Ever wondered how the months got their names? Then read on!
The first month of the year is named after the Roman god Janus, the god in charge of beginnings and passages. This was an apt name for January as it marked a review of the year that just ended and the optimism associated with a new year ahead.
This month took its name from ‘februa’, the cultural practice taking place halfway through the month. The Februa feast culminated between the 15th and 13th centuries as a form of ritual purification.
This one is easy! March got its name from the god of war, Mars. Several cultural practices devoted to Mars were taking place around this season, hence the name.
This name was presumably derived from the Latin word ‘aprillis’ coming from the verb aperio, which means “to open.” Given the agricultural focus of civilizations thousands of years ago, April was a busy, thriving month for farmers that signaling the opening of new agricultural possibilities ahead.
The fifth month is named after Maia, a goddess who, according to Greek mythology is Hermes’ mother and Atlas’ daughter. She was celebrated as a deity with a nurturing, motherly attitude.
Named after the Roman goddess, Juno, June is a month dedicated to marriage, childbirth and women’s well-being. Often Juno was associated with her Greek counterpart, Hera.
Named after Julius Caesar as a way to commemorate him, July is the first month of the calendar year not named after a deity, and it’s the month Caesar was born in.
Now let’s take a breather and a brief history lesson to understand the naming of the remaining months.
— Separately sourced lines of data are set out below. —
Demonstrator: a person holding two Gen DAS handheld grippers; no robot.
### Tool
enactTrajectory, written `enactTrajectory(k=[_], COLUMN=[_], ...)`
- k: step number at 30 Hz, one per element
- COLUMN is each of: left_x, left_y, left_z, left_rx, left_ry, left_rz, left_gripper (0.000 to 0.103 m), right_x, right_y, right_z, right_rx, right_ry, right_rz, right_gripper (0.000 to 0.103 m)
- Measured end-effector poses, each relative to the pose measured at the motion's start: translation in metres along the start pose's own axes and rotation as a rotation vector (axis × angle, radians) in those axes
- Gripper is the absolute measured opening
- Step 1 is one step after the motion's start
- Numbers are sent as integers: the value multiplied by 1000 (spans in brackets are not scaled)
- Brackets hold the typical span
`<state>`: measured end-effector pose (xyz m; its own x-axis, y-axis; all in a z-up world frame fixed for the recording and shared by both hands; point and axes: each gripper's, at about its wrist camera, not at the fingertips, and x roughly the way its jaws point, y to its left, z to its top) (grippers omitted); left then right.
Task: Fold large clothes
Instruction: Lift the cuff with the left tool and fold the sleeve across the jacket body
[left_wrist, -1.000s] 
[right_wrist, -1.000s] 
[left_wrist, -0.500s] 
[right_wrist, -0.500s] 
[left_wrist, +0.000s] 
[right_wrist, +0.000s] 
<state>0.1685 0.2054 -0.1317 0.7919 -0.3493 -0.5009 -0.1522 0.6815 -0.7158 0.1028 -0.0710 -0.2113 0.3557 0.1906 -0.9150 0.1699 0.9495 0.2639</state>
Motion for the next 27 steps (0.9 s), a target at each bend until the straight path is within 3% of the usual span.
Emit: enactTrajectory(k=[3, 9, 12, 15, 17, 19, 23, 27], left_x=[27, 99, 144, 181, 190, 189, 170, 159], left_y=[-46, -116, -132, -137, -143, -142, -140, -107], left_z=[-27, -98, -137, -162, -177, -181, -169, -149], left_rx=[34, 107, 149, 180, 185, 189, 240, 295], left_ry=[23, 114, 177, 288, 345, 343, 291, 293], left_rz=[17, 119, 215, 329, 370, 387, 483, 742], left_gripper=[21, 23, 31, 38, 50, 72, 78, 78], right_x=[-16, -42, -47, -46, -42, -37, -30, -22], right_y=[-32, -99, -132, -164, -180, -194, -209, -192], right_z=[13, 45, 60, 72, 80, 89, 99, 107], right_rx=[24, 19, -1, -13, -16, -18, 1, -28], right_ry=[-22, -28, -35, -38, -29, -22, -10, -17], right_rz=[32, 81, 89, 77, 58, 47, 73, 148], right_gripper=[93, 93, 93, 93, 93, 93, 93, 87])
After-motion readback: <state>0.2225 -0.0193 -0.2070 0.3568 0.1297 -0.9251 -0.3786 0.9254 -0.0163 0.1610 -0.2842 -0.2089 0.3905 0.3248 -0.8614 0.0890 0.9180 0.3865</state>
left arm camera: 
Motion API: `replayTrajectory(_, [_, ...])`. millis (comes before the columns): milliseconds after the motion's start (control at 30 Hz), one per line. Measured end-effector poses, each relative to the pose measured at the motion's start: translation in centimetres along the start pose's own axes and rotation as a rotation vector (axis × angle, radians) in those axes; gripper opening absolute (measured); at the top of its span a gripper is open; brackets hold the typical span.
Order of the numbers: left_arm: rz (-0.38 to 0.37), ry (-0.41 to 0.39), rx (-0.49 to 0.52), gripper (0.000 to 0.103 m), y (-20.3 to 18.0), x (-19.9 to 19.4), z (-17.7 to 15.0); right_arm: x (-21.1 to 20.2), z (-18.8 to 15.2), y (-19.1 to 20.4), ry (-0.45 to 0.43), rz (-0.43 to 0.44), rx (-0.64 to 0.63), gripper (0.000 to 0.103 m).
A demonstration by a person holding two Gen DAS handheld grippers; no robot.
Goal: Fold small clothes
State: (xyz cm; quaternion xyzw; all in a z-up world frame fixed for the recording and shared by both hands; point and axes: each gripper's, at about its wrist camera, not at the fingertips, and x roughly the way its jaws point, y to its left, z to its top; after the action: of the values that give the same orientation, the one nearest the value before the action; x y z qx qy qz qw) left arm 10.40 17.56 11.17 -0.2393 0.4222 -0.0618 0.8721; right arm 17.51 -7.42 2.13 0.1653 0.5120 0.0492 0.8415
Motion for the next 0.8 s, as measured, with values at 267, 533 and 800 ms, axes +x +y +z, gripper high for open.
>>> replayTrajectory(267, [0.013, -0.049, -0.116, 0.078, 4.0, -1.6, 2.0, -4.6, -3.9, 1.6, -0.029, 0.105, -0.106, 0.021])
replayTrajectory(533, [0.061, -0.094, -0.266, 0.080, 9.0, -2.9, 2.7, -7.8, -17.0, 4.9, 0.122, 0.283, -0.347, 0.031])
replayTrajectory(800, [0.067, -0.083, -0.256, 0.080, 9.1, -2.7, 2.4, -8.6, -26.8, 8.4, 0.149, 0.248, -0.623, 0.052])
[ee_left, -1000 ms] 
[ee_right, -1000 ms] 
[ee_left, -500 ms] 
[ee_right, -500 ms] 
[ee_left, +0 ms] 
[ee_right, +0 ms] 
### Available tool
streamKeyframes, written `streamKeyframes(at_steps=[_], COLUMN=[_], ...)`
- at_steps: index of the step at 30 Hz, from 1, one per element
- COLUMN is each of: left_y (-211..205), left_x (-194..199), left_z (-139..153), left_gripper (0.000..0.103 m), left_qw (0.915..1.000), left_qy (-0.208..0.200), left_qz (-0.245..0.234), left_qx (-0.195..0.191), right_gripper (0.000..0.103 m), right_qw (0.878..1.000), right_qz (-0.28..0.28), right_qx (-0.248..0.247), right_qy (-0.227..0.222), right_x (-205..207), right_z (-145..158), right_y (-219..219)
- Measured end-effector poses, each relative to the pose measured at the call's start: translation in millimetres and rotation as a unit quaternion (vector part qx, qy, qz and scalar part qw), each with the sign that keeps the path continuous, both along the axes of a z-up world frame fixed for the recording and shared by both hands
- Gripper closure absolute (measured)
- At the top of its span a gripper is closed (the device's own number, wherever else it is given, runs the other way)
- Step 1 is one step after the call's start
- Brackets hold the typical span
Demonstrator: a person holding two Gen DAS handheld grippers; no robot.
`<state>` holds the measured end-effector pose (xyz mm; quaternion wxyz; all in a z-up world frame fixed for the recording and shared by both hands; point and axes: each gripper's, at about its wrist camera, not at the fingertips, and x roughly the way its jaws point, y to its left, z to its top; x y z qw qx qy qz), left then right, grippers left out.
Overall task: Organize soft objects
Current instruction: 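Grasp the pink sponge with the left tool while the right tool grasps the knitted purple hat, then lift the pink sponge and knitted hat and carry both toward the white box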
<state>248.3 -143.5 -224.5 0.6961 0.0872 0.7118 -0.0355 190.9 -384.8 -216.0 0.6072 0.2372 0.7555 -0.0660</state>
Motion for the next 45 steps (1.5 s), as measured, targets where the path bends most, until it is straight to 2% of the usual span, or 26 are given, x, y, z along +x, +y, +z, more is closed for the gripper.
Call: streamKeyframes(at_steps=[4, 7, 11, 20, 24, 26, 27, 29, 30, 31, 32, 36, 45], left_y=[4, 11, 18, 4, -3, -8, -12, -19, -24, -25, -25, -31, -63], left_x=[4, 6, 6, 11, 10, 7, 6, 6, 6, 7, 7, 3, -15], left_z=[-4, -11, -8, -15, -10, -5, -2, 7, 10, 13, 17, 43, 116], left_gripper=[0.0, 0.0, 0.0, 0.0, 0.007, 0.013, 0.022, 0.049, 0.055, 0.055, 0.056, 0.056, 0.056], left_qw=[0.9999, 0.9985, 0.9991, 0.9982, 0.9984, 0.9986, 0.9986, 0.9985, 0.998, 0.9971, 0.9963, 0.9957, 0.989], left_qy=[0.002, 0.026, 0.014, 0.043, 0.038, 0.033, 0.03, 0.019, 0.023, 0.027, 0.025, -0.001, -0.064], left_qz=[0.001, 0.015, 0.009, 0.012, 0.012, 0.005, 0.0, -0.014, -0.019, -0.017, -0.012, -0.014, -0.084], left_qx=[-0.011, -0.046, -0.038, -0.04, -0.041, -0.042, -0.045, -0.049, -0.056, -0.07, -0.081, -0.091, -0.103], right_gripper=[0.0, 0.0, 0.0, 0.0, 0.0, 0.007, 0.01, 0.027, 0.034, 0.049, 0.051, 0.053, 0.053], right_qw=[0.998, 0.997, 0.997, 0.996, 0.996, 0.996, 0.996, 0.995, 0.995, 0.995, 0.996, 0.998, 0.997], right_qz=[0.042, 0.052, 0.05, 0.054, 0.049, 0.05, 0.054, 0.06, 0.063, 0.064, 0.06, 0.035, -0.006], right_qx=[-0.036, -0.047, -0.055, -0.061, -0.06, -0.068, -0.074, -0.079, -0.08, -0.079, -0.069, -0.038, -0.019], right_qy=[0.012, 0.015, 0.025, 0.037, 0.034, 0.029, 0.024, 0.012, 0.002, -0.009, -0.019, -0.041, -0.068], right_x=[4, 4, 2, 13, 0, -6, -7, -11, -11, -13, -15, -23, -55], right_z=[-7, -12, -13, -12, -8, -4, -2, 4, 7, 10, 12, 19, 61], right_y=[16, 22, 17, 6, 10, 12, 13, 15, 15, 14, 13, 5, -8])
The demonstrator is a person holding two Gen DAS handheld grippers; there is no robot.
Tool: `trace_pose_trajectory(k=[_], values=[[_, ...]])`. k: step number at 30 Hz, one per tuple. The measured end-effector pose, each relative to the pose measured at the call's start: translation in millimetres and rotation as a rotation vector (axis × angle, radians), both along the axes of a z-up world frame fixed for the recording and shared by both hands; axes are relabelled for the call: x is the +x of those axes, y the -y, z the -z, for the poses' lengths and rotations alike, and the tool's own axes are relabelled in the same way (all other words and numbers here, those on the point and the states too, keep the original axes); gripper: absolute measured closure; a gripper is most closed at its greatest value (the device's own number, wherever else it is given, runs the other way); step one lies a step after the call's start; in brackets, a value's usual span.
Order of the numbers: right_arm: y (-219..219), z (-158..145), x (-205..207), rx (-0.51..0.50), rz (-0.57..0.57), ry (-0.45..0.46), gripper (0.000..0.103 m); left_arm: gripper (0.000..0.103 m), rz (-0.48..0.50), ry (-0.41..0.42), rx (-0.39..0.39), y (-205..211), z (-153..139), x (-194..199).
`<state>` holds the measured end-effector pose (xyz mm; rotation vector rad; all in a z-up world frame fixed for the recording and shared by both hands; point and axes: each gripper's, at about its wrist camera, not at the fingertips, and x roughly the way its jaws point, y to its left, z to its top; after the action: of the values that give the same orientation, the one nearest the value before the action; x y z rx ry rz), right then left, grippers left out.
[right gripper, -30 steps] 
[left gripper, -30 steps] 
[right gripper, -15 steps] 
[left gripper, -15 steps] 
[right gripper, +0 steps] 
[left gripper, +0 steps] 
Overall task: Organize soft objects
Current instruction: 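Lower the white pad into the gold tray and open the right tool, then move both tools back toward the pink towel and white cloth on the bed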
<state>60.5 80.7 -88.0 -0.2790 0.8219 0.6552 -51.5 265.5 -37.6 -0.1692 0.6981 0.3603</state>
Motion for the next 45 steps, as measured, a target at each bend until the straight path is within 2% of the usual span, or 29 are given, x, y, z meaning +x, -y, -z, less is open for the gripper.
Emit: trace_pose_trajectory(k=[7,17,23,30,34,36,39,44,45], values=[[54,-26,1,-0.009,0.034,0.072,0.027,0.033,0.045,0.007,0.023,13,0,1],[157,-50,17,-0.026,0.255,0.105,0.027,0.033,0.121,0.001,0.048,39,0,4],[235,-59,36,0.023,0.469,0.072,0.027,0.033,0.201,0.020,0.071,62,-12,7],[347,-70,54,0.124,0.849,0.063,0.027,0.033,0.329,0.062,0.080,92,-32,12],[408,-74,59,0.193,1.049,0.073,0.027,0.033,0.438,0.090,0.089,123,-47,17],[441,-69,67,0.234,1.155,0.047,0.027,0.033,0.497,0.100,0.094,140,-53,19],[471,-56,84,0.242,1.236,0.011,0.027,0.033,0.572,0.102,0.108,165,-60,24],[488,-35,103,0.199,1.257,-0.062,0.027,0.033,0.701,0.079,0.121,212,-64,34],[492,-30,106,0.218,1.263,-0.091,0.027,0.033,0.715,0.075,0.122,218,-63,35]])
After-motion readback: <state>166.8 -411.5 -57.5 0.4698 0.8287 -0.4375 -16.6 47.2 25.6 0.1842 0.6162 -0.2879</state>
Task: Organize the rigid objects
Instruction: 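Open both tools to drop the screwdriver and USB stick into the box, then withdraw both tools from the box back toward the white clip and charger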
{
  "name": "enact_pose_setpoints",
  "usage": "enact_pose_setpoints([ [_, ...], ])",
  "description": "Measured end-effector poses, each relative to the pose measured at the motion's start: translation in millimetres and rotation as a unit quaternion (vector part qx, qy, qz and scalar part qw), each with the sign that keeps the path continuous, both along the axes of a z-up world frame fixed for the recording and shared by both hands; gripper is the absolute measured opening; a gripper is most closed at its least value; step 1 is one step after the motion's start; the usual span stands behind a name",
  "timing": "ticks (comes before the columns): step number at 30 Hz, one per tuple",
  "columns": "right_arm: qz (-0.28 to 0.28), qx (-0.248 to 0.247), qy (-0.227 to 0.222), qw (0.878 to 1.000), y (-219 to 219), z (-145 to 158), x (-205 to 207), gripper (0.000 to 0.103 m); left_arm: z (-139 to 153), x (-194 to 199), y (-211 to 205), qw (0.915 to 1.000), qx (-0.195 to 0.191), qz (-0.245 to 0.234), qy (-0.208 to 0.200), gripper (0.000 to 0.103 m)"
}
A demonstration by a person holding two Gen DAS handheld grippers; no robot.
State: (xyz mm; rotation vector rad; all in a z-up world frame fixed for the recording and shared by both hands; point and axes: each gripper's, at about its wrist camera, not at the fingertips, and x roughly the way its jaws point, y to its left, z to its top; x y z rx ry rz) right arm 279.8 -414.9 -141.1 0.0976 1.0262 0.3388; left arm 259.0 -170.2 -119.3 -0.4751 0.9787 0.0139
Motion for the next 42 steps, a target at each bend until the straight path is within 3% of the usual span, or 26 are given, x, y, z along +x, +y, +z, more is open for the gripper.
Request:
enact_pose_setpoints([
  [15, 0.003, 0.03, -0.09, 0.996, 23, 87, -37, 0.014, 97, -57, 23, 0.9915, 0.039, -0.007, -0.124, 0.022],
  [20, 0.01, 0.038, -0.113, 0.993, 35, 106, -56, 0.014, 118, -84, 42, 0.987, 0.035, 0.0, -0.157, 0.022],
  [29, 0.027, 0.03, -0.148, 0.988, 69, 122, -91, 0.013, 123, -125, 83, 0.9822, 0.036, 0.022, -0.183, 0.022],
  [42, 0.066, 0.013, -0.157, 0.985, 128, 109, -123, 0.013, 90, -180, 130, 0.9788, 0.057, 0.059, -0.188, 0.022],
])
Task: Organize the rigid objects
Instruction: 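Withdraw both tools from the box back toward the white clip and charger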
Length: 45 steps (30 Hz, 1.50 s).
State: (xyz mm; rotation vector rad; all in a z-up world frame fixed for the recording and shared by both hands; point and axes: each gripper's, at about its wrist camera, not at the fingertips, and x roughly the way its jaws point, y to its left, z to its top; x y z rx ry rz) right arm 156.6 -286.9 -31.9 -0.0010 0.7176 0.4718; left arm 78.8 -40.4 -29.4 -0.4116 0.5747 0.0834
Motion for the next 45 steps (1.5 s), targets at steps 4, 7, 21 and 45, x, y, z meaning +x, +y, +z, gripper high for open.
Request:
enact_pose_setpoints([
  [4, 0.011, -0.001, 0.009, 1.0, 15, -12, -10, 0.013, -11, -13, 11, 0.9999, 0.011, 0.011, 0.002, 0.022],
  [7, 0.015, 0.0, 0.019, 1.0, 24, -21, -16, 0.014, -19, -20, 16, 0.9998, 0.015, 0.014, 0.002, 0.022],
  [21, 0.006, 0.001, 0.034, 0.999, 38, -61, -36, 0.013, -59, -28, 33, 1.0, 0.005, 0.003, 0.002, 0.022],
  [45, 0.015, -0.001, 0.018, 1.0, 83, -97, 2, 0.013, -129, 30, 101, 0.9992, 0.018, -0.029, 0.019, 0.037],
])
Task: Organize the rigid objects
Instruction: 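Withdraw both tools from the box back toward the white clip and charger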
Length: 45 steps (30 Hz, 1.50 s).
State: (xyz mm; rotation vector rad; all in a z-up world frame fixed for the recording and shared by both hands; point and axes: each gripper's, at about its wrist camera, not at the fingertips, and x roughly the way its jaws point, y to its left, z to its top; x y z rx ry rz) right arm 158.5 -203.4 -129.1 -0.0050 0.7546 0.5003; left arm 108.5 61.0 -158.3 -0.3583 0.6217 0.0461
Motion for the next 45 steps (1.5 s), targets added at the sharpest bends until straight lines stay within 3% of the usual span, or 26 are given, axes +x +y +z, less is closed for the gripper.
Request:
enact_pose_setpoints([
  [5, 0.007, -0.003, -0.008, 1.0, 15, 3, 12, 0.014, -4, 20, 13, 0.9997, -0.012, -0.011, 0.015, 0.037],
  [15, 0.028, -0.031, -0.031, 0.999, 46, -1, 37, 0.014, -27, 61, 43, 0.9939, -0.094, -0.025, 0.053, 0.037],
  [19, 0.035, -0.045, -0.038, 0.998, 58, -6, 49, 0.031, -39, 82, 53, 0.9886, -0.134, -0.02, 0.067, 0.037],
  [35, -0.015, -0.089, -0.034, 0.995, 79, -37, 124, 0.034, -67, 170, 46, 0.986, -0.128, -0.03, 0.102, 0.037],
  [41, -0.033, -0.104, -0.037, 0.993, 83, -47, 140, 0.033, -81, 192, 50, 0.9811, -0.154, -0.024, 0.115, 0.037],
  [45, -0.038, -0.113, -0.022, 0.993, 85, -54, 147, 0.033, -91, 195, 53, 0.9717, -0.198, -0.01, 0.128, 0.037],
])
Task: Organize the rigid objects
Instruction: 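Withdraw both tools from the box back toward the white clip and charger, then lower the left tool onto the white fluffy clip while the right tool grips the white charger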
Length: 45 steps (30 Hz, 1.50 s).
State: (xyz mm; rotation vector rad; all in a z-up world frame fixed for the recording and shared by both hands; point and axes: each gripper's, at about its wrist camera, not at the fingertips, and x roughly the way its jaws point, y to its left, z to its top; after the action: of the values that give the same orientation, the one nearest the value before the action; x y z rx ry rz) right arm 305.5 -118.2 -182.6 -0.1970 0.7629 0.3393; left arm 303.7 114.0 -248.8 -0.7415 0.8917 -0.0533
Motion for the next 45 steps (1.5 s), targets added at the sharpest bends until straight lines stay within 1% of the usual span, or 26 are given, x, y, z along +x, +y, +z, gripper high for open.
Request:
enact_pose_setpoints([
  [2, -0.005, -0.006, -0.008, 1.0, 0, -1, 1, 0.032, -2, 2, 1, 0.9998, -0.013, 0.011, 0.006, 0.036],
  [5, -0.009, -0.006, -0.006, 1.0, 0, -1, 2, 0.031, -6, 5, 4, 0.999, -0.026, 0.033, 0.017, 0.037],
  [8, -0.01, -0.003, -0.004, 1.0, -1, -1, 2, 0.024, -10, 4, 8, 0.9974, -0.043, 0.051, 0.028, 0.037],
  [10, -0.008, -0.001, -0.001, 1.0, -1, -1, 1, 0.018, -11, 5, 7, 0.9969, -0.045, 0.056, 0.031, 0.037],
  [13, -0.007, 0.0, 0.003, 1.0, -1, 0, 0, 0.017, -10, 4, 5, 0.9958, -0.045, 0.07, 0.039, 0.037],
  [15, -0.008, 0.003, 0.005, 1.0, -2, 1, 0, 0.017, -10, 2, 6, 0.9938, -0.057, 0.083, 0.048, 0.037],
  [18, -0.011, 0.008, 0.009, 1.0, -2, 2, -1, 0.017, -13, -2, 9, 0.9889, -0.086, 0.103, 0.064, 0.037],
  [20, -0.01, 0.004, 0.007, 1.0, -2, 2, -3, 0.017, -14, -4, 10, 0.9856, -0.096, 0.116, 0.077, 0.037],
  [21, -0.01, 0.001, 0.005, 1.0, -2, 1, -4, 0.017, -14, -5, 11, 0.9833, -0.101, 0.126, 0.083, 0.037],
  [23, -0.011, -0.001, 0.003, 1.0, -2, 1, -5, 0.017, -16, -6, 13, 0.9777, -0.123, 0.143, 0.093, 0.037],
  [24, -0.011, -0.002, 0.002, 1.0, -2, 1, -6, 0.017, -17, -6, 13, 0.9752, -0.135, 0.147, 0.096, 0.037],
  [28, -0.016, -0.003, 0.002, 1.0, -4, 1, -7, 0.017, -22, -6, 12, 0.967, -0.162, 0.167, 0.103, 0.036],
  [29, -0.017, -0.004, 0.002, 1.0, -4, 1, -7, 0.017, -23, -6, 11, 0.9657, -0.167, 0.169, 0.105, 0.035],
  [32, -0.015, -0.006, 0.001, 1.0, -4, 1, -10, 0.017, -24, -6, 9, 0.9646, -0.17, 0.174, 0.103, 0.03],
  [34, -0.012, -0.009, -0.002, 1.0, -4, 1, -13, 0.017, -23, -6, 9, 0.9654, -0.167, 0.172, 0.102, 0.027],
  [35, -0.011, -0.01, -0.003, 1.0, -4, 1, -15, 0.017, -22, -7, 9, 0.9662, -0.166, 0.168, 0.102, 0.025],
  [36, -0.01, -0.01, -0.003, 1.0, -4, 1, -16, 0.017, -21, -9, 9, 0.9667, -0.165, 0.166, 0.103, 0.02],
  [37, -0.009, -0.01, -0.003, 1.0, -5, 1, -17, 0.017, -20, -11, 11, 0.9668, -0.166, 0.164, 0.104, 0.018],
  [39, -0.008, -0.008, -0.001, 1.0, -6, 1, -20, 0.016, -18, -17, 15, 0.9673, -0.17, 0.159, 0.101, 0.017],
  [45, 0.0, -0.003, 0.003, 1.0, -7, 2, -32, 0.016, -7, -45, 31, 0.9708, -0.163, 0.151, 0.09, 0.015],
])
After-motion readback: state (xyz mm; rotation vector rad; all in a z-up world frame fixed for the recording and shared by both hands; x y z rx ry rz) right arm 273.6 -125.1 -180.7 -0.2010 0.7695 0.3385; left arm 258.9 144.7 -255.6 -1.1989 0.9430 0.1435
Hundreds of years back, the Romans had only ten months. These were what we now know as March, April, May, June, July, August, September, October, November and December. They also had a dead or idle period of about 60 days in which nothing major happened , at least not anything related to agriculture.
So, according to the Roman year, the year started in March and ended about 60 days after the end of December. So considering that March was the first month, that makes August the sixth, September the seventh and so forth.
Now, Numa Pompilius, the King of Rome 2,700 or so years ago, decided to spice things up a bit. He said that the year should start earlier than March, and so he divided and named that dead winter time, creating January and February.
August, September, October, November, December
Before being named August, the six month was known as Sextilis (the ‘sixth’, see history lesson above). It was renamed as August in honor of the first Roman emperor.
September is the seventh month, October is the eighth month, November the ninth and of course, December, the tenth. These all come from the Latin words for those numbers: septem, octo, novem, decem.
Now you know why months are named the way they are!